Rodriguez’s motion was ultimately struck by the court because of improper filing procedures. As of now, he remains a defendant in the case.
Bradford rushed 47 times for 308 yards and three touchdowns as a freshman in 2015 and was set to receive a larger role as a sophomore. Rodriguez and former offensive coordinator Calvin Magee repeatedly called Bradford a “co-starter” alongside Nick Wilson as the team prepared for the 2016 season. Attorneys for the victim said Rodriguez did it as a power move, because the starter label would “increase Bradford’s presence and power on campus.” Rodriguez’s lawyers called the claim “downright silly.”
Attorneys are starting to take depositions in both cases. Erika Barnes, the UA’s executive senior associate athletic director, will be deposed next month; so will Susan Wilson, a UA Title IX senior investigator.
Judges in both cases have ordered that settlement talks take place by April 5. The second case is tentatively set to go to trial in December 2019.

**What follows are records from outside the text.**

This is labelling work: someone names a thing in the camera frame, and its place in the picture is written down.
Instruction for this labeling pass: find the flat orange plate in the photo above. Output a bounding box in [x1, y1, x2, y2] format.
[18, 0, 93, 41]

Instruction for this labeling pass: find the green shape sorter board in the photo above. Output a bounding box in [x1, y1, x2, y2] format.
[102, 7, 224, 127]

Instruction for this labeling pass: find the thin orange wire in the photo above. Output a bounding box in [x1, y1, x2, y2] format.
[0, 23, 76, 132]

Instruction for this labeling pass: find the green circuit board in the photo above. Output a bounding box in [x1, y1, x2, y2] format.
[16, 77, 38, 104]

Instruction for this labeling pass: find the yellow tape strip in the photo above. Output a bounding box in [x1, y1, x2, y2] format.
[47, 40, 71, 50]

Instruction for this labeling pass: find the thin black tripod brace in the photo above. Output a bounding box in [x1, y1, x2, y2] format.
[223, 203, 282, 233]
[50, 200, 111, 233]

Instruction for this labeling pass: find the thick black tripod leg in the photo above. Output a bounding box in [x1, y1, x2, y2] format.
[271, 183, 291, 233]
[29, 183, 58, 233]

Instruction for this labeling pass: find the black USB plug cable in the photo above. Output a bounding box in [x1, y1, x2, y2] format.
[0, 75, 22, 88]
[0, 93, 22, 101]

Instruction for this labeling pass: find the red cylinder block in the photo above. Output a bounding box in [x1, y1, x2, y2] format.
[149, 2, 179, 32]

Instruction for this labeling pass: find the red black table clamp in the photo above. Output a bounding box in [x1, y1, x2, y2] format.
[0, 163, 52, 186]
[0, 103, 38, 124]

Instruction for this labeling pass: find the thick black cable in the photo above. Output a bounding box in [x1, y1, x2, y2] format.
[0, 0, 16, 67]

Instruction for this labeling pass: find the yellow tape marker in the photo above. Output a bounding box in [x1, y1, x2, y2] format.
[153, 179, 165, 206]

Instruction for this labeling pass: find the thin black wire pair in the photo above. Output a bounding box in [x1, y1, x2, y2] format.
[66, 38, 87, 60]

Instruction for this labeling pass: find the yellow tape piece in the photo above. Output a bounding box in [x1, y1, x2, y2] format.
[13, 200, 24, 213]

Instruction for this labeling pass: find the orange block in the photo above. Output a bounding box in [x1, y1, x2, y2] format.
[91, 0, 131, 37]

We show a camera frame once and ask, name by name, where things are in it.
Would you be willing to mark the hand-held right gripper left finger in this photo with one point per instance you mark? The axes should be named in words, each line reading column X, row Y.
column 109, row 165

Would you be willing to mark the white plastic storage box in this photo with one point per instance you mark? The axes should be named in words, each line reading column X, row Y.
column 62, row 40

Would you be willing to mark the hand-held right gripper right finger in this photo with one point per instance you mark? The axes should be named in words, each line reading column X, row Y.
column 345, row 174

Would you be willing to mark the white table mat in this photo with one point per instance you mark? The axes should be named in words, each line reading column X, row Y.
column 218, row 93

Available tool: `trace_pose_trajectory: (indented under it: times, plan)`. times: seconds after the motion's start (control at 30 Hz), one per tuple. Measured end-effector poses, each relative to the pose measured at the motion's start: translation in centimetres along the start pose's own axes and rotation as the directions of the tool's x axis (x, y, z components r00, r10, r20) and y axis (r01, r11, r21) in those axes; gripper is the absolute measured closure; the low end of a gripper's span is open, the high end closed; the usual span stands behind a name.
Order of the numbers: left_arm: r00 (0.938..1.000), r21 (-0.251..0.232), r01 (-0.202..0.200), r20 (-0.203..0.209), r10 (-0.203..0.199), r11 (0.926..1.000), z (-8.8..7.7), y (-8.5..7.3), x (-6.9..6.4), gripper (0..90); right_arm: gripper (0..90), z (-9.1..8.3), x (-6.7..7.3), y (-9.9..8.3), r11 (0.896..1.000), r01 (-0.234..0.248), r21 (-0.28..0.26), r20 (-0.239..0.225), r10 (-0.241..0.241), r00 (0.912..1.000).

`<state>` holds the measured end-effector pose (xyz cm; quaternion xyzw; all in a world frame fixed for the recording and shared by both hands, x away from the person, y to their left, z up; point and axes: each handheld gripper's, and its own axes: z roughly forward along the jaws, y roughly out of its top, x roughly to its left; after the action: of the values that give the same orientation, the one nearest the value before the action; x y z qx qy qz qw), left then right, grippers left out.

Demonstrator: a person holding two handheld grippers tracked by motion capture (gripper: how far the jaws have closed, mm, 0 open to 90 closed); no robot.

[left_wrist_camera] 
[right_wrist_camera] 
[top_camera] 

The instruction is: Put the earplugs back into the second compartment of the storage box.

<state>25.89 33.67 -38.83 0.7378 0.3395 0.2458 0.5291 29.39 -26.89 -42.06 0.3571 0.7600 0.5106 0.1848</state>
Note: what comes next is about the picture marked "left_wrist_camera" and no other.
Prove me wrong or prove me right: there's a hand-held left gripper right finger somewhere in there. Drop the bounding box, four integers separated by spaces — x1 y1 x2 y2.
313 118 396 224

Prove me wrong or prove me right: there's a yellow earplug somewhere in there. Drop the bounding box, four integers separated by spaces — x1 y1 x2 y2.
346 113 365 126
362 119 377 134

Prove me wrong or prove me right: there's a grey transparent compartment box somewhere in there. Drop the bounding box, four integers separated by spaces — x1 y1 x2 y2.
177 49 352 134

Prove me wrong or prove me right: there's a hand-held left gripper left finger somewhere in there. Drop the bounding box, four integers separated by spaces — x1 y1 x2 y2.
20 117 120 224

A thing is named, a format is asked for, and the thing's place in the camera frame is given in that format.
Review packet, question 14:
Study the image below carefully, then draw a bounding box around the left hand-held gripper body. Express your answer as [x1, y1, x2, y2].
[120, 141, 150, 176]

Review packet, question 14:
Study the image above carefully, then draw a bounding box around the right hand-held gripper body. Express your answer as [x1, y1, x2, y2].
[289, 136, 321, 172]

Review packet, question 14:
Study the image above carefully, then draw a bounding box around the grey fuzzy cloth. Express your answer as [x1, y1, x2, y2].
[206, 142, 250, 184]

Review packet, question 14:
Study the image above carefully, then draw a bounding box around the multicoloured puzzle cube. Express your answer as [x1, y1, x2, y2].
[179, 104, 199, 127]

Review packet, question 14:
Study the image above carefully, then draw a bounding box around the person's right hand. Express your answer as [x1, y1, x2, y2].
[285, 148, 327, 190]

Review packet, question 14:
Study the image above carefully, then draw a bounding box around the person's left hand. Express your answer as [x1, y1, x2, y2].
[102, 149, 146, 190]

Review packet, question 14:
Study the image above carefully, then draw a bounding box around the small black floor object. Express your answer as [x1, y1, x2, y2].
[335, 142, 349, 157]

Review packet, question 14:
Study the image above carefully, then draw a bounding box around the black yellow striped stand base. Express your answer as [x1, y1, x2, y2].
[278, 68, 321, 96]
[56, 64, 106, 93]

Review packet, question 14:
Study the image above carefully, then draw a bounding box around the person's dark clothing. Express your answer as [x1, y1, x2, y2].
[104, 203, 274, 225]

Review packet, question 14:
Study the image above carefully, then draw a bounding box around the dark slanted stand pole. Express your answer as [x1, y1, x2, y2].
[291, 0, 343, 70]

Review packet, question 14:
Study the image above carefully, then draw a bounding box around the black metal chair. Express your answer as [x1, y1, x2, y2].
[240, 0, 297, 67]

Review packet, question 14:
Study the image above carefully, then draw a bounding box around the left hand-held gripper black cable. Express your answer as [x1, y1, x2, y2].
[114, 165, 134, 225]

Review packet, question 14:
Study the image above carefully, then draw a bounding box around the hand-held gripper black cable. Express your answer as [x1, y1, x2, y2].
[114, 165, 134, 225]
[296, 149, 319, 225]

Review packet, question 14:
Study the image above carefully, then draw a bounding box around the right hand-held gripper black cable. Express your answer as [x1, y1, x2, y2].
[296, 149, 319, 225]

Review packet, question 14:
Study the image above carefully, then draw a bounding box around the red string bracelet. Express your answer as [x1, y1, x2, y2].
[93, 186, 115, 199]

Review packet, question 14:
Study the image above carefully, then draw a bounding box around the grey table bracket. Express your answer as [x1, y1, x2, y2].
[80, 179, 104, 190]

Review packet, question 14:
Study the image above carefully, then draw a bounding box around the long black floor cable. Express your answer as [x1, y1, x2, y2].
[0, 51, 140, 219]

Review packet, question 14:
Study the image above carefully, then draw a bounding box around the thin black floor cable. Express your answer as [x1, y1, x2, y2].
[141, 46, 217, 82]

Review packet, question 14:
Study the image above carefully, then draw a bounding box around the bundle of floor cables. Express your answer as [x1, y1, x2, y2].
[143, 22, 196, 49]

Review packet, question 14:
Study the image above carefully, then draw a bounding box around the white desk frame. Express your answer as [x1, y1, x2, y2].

Search for Title IX director continues
In June, after a months long review by Title IX attorney Natasha Baker, UA President Robert C. Robbins announced sweeping changes to the university’s policies regarding sex abuse and dating violence.
Four months later, the UA still hasn’t hired a full-time Title IX director.
Mary Beth Tucker continues to act as the UA’s Title IX coordinator, one of her many duties on campus. She is co-chairing the search committee for a new director with UA Senior Vice President John Dudas, university spokesman Chris Sigurdson told the Star.
“In the meantime, there has been more funding to support Title IX investigators and investigations,” Sigurdson said in an email.
The UA has filled several other positions created as a result of Baker’s review, including two survivor advocates in the Dean of Students Office and a respondent services coordinator who assists students accused of Title IX violations. The UA hopes to have a new Title IX director selected by the end of the month.
“Some of the other developments, such as enhanced training and prevention materials, are on hold for the new director to review,” Sigurdson said.
Details of Baker’s investigation or its findings will not be made available to the public, as the UA cited attorney-client privilege in response to a records request to the Star. The Star requested the information in May and again in August; the university responded last week after a third request.
UA officials did turn over billing totals for Baker’s firm, Hirschfeld Kraemer LLP. They showed that the university spent more than $124,000 for Baker’s work over the span of five months.
The UA previously said that Baker interviewed more than 55 people and reviewed thousands of documents before recommending policy changes.